_Records for processing_.
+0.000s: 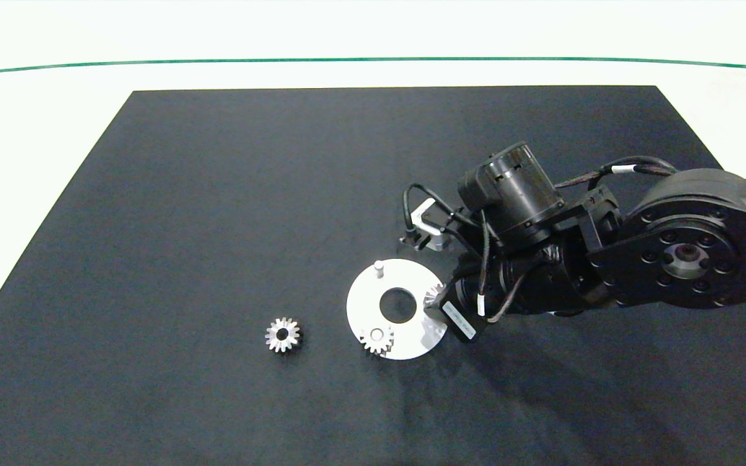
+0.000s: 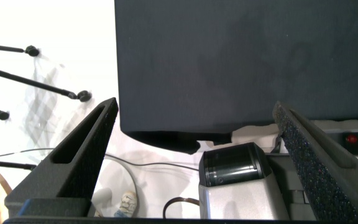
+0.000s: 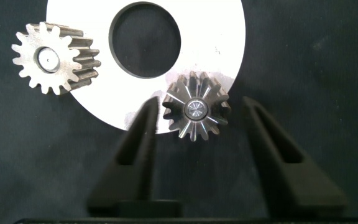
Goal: Install three planetary gears onto the carrier pins
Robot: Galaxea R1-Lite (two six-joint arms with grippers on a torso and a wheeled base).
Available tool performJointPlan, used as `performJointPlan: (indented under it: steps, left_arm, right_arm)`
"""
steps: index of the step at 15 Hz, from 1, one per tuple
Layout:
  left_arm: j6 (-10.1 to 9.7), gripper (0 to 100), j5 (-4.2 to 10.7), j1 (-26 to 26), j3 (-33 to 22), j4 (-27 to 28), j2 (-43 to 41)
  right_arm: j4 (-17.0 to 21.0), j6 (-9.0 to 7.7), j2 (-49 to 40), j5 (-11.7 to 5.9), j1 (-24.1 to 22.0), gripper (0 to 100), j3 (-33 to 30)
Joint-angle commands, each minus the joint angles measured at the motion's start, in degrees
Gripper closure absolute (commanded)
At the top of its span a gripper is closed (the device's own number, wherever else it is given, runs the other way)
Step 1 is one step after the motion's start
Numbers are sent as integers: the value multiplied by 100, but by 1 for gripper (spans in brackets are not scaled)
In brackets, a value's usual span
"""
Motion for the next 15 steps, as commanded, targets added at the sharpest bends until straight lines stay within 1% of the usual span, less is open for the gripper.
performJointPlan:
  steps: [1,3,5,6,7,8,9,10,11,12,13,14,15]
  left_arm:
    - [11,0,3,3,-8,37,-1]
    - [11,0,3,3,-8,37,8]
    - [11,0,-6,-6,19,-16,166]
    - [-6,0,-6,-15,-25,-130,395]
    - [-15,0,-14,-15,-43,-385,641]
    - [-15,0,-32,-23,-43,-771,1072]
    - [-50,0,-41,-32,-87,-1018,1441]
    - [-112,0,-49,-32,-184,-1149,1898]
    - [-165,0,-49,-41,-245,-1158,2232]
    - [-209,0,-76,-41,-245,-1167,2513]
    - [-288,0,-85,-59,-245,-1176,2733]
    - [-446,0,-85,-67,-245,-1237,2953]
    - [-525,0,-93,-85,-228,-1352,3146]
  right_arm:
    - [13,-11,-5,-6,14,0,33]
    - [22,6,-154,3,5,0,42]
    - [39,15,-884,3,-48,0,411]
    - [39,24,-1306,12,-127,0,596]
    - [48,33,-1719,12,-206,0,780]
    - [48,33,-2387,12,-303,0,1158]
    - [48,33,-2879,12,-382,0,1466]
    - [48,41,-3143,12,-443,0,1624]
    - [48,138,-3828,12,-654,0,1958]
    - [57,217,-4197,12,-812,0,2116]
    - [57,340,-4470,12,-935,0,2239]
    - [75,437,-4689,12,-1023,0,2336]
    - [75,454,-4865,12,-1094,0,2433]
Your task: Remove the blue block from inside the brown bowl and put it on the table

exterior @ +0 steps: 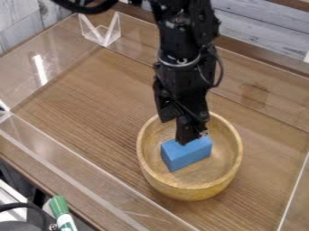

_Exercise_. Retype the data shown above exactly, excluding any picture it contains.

_Result_.
+0.000s: 
+0.000s: 
+0.000s: 
Goal: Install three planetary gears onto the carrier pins
Robot: Galaxea R1-Lite (two six-joint arms with grippers on a torso and a wheeled base).
Available tool performJointPlan, used as `performJointPlan: (indented under it: steps, left_arm, right_arm)`
"""
steps: index of the step at 15 Hz, from 1, one per tuple
Layout:
  left_arm: j6 (-10.1 to 9.7), gripper (0 to 100), j5 (-4.2 to 10.7), j1 (-26 to 26), j3 (-33 to 22), j4 (-27 to 28), j2 (-43 to 41)
  right_arm: j4 (-17.0 to 21.0), j6 (-9.0 to 7.7), j2 (-49 to 40), j5 (-11.7 to 5.9), j1 (-24.1 to 22.0), gripper (0 to 100), j3 (-33 to 30)
Joint-angle commands, each minus the joint angles measured at the motion's start, in degrees
Gripper closure absolute (commanded)
At the top of its span a gripper is closed (the device's own number, wherever else it is given, runs the other way)
Step 1 is one step after the motion's start
Numbers are sent as integers: the value multiplied by 100, but by 1 for gripper (spans in brackets are not scaled)
In brackets, a value's usual span
"""
Motion for the next 15 steps, as commanded, targets added at the sharpest bends until straight lines stay within 1% of the usual span, less is open for the gripper.
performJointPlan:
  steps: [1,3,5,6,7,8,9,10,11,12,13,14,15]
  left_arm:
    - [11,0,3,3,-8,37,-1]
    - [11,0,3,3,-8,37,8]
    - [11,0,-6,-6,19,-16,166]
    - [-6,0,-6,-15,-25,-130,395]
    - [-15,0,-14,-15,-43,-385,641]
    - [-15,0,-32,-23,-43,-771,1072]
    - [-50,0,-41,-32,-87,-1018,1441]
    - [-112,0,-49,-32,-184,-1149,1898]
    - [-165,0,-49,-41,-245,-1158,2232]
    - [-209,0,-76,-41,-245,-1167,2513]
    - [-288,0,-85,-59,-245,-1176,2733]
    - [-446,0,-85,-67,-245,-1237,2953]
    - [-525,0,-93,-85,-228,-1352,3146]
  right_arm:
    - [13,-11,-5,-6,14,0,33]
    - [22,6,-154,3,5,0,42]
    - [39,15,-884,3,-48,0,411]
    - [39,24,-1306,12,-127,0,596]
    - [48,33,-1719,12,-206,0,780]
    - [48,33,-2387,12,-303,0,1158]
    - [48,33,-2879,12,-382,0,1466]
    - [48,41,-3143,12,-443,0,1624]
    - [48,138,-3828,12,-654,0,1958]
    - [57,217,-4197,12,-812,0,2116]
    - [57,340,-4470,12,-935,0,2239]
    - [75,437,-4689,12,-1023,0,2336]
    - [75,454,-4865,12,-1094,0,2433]
Your task: Remove the blue block from inside the brown bowl and put it on the table

exterior @ +0 steps: 

What needed an answer now has one.